Tao’s own composition, A Walk (for Emilio), is dedicated to one of his earliest piano teachers, Emilio del Rosario, who died in 2010. “I sometimes imagine spending time with him today. I imagine the two of us sharing the various things we’ve both done since I moved away; I imagine the two of us talking about music as we always did. A Walk (for Emilio) is about those imagined memories. It alternates between ambling, freely lyrical passages and anxious, pleading, yearning chords.”
The album ends as it begins, with music from fellow NYC-based composer David Lang. Tao notes the juxtaposition within the album closer wed: “Lang asks for the piece to be performed ‘with almost no expression’, yet the piece feels tender and shot through with emotion. These contradictions are crucial to the piece’s strange, almost alien beauty. Inspired by a devastatingly poignant image – a wedding taking place at a deathbed – it captures a particularly fragile balance between joy and suffering.

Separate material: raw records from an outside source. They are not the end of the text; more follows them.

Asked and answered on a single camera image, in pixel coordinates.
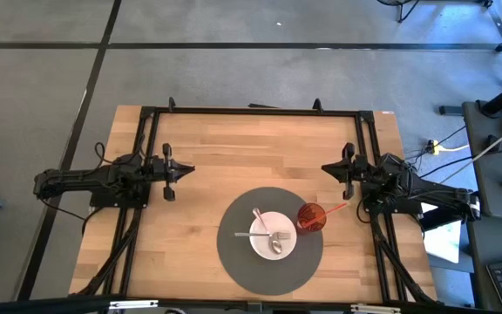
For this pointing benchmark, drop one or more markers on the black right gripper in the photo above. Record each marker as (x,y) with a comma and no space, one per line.
(357,171)

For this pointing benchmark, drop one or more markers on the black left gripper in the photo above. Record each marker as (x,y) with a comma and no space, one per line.
(168,172)

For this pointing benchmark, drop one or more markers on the red drinking straw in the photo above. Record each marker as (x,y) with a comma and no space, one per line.
(336,209)

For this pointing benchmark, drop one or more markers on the red faceted plastic tumbler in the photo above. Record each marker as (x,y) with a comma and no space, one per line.
(314,211)

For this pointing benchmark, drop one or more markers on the silver metal fork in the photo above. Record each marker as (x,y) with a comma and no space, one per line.
(284,235)

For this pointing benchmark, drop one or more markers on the silver metal spoon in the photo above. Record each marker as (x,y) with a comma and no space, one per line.
(276,245)

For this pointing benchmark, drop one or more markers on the white bowl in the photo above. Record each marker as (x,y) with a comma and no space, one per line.
(262,247)

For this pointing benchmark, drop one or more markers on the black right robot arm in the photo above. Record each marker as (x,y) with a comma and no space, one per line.
(434,193)

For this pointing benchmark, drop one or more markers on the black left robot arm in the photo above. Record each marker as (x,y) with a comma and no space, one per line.
(81,179)

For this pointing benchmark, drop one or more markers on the yellow power strip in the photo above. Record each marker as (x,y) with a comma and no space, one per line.
(434,147)

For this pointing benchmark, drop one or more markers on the grey round woven placemat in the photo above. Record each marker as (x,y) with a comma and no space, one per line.
(242,270)

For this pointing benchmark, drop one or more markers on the white paper sheet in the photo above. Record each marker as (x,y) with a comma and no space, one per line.
(445,244)

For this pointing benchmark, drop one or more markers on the grey desk with keyboard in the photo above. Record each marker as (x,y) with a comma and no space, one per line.
(477,261)

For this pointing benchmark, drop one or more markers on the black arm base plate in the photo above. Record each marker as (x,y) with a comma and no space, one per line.
(403,210)
(103,201)

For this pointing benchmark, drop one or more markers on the black aluminium table frame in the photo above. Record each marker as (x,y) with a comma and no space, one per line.
(255,111)

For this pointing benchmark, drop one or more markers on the silver mounting bracket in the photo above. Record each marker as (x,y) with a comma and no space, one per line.
(133,304)
(375,309)

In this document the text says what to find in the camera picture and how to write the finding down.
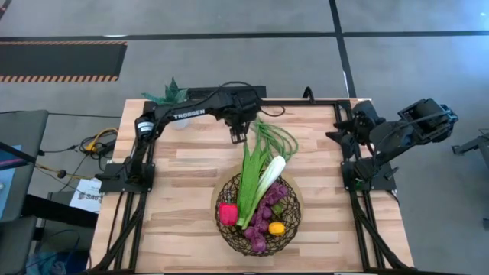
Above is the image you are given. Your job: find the dark grey cabinet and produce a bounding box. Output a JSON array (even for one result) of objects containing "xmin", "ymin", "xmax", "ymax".
[{"xmin": 0, "ymin": 215, "xmax": 38, "ymax": 275}]

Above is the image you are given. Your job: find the white and green leek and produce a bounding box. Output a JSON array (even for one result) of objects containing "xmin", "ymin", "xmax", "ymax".
[{"xmin": 241, "ymin": 155, "xmax": 287, "ymax": 231}]

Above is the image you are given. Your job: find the red bell pepper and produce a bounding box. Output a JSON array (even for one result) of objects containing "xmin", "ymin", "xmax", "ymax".
[{"xmin": 218, "ymin": 202, "xmax": 240, "ymax": 227}]

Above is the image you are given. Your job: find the green leafy lettuce bunch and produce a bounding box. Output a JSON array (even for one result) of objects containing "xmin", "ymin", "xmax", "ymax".
[{"xmin": 235, "ymin": 137, "xmax": 274, "ymax": 229}]

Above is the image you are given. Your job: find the green plant in white pot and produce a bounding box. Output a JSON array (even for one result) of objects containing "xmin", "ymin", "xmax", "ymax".
[{"xmin": 141, "ymin": 77, "xmax": 193, "ymax": 131}]

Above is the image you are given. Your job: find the white printed paper sheet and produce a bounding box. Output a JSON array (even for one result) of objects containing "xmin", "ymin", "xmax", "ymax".
[{"xmin": 69, "ymin": 178, "xmax": 104, "ymax": 214}]

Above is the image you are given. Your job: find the dark grey side cart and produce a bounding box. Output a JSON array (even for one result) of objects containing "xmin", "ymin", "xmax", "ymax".
[{"xmin": 0, "ymin": 109, "xmax": 50, "ymax": 223}]

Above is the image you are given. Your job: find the green long beans bundle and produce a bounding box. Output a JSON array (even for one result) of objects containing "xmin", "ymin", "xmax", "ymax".
[{"xmin": 250, "ymin": 118, "xmax": 300, "ymax": 163}]

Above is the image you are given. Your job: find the blue bag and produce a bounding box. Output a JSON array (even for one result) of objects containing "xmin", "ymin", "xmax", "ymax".
[{"xmin": 25, "ymin": 247, "xmax": 91, "ymax": 275}]

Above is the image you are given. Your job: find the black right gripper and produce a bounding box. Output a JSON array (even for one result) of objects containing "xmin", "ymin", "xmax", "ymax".
[{"xmin": 325, "ymin": 99, "xmax": 385, "ymax": 159}]

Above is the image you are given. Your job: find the black tripod leg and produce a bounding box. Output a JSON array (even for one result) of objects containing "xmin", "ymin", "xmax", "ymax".
[{"xmin": 451, "ymin": 128, "xmax": 489, "ymax": 170}]

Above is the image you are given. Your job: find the yellow cable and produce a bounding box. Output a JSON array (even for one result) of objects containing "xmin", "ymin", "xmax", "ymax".
[{"xmin": 83, "ymin": 128, "xmax": 120, "ymax": 154}]

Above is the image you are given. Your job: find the black hazard-striped floor mat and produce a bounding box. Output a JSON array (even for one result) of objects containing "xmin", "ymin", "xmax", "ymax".
[{"xmin": 0, "ymin": 40, "xmax": 128, "ymax": 84}]

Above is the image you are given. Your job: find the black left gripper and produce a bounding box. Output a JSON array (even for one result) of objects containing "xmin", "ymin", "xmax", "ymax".
[{"xmin": 225, "ymin": 97, "xmax": 263, "ymax": 146}]

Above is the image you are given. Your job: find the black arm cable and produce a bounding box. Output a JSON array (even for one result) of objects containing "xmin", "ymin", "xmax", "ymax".
[{"xmin": 213, "ymin": 80, "xmax": 287, "ymax": 118}]

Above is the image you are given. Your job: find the yellow lemon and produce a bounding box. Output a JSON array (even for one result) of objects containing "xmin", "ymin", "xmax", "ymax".
[{"xmin": 267, "ymin": 221, "xmax": 287, "ymax": 237}]

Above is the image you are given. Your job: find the black floor cable with knob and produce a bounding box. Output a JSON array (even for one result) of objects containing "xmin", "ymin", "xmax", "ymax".
[{"xmin": 34, "ymin": 150, "xmax": 97, "ymax": 181}]

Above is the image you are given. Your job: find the blue tablet screen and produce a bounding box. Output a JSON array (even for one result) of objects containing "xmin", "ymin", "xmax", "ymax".
[{"xmin": 0, "ymin": 144, "xmax": 24, "ymax": 221}]

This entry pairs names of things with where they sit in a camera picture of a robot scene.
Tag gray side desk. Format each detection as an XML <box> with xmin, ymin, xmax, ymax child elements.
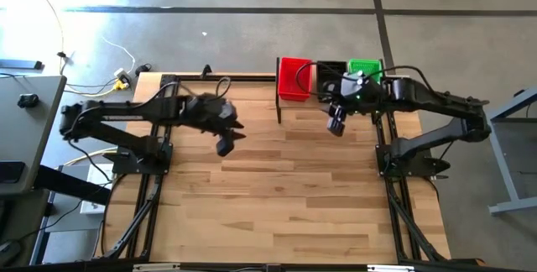
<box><xmin>0</xmin><ymin>74</ymin><xmax>68</xmax><ymax>197</ymax></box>

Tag cream cable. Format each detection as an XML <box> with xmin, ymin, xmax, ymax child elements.
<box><xmin>62</xmin><ymin>145</ymin><xmax>118</xmax><ymax>168</ymax></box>

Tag gray metal stand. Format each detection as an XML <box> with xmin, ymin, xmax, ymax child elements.
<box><xmin>486</xmin><ymin>86</ymin><xmax>537</xmax><ymax>217</ymax></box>

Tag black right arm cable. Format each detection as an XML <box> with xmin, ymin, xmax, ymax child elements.
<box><xmin>295</xmin><ymin>60</ymin><xmax>433</xmax><ymax>97</ymax></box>

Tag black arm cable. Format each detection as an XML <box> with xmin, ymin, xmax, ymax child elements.
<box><xmin>295</xmin><ymin>60</ymin><xmax>433</xmax><ymax>97</ymax></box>
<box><xmin>215</xmin><ymin>76</ymin><xmax>232</xmax><ymax>97</ymax></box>

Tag black aluminium table frame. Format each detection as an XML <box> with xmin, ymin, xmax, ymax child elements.
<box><xmin>94</xmin><ymin>72</ymin><xmax>483</xmax><ymax>272</ymax></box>

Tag white power strip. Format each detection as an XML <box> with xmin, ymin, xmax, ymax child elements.
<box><xmin>112</xmin><ymin>67</ymin><xmax>132</xmax><ymax>84</ymax></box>

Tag gray floor mat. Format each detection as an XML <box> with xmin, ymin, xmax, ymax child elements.
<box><xmin>44</xmin><ymin>165</ymin><xmax>106</xmax><ymax>234</ymax></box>

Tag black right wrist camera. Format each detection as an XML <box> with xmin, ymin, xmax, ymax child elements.
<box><xmin>326</xmin><ymin>103</ymin><xmax>348</xmax><ymax>138</ymax></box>

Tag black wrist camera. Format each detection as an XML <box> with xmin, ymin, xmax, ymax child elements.
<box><xmin>215</xmin><ymin>131</ymin><xmax>237</xmax><ymax>158</ymax></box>
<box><xmin>326</xmin><ymin>103</ymin><xmax>348</xmax><ymax>138</ymax></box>

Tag dark computer mouse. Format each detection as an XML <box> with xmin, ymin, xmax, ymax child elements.
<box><xmin>0</xmin><ymin>240</ymin><xmax>23</xmax><ymax>267</ymax></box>

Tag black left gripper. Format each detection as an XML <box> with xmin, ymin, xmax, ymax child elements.
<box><xmin>195</xmin><ymin>94</ymin><xmax>248</xmax><ymax>142</ymax></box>

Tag black flat phone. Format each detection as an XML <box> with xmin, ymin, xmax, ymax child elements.
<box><xmin>0</xmin><ymin>161</ymin><xmax>26</xmax><ymax>185</ymax></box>

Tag white flat box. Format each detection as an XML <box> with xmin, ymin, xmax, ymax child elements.
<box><xmin>78</xmin><ymin>162</ymin><xmax>115</xmax><ymax>216</ymax></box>

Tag gray flat bar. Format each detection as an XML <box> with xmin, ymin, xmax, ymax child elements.
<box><xmin>0</xmin><ymin>58</ymin><xmax>44</xmax><ymax>71</ymax></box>

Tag small black desk device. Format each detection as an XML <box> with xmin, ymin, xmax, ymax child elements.
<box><xmin>16</xmin><ymin>93</ymin><xmax>40</xmax><ymax>109</ymax></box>

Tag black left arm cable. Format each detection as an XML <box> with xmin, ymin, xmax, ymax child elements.
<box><xmin>215</xmin><ymin>76</ymin><xmax>232</xmax><ymax>97</ymax></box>

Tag thin beige floor cable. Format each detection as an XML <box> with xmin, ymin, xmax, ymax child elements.
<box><xmin>23</xmin><ymin>0</ymin><xmax>66</xmax><ymax>76</ymax></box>

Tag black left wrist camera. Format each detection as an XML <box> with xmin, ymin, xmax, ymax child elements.
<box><xmin>215</xmin><ymin>131</ymin><xmax>237</xmax><ymax>158</ymax></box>

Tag black plastic basket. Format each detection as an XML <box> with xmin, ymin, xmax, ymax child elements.
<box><xmin>316</xmin><ymin>60</ymin><xmax>348</xmax><ymax>101</ymax></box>

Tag silver aluminium bracket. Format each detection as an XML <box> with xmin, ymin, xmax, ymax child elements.
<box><xmin>367</xmin><ymin>264</ymin><xmax>416</xmax><ymax>272</ymax></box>
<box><xmin>133</xmin><ymin>263</ymin><xmax>181</xmax><ymax>272</ymax></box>

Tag white floor cable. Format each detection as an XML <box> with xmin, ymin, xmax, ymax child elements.
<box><xmin>100</xmin><ymin>35</ymin><xmax>138</xmax><ymax>74</ymax></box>

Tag black desk leg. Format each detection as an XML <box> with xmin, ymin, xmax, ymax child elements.
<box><xmin>33</xmin><ymin>165</ymin><xmax>111</xmax><ymax>206</ymax></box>

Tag red plastic basket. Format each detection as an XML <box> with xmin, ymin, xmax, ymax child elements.
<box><xmin>278</xmin><ymin>56</ymin><xmax>314</xmax><ymax>102</ymax></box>

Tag green plastic basket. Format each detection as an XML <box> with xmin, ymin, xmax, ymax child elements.
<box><xmin>347</xmin><ymin>58</ymin><xmax>383</xmax><ymax>85</ymax></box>

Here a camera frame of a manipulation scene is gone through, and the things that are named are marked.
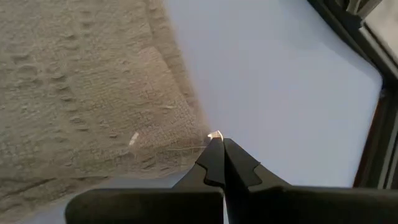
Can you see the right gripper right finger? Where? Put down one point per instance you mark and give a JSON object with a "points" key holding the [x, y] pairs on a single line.
{"points": [[295, 208]]}

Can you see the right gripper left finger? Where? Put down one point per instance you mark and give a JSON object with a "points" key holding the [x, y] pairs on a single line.
{"points": [[155, 208]]}

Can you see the grey-beige towel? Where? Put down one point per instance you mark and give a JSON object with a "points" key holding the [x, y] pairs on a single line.
{"points": [[93, 93]]}

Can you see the blue-grey table mat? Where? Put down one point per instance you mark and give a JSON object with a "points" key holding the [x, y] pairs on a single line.
{"points": [[280, 93]]}

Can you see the black aluminium table frame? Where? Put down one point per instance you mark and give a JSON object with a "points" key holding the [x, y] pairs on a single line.
{"points": [[335, 12]]}

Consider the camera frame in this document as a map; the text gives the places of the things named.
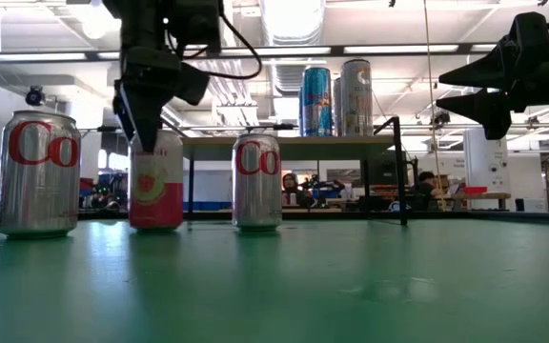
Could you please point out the white computer tower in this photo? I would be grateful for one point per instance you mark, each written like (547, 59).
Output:
(535, 205)

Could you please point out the black ceiling camera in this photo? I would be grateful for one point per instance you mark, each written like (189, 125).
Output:
(35, 96)

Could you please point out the person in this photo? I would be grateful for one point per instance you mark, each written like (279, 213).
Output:
(424, 190)
(291, 183)

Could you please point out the background robot with green lights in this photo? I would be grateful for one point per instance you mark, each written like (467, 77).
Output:
(322, 187)
(105, 190)

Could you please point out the tall white Celsius can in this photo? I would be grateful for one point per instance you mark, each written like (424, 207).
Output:
(356, 100)
(337, 109)

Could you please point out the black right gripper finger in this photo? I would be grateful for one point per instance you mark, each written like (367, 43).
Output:
(494, 69)
(489, 112)

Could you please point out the silver Diet Coke can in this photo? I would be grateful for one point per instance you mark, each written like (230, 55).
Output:
(38, 190)
(257, 190)

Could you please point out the black overhead light bar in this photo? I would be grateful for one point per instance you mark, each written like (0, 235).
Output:
(336, 49)

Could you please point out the wooden shelf with black frame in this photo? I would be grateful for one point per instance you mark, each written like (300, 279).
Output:
(303, 147)

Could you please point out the row of blue bins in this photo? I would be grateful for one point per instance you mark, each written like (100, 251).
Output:
(208, 206)

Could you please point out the black computer monitor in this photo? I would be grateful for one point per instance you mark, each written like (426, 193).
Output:
(381, 169)

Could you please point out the pink and white soda can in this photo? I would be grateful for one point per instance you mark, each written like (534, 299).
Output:
(156, 200)

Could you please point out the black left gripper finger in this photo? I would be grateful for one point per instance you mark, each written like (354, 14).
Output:
(141, 114)
(191, 83)

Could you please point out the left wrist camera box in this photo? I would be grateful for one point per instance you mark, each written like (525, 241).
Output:
(198, 24)

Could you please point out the light wooden desk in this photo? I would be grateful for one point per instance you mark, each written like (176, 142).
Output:
(484, 195)

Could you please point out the small red bin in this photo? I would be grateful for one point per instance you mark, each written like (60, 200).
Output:
(475, 190)

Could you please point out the blue Red Bull can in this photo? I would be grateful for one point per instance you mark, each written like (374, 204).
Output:
(316, 105)

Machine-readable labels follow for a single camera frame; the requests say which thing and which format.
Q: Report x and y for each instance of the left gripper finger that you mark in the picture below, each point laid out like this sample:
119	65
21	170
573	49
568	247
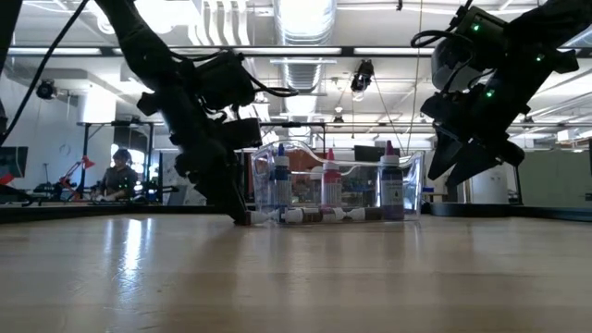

“Maybe that’s what this album is ultimately about: in the face of loss and hopelessness, finding and celebrating precious glimmers of humanity.”
Tao will launch the album on 12 October in New York with an intimate performance at the Lower East Side venue Spectrum, hosted by Groupmuse. He will also perform the Pictures repertoire at Boston radio station WCRB’s Fraser Studio, where the album was recorded.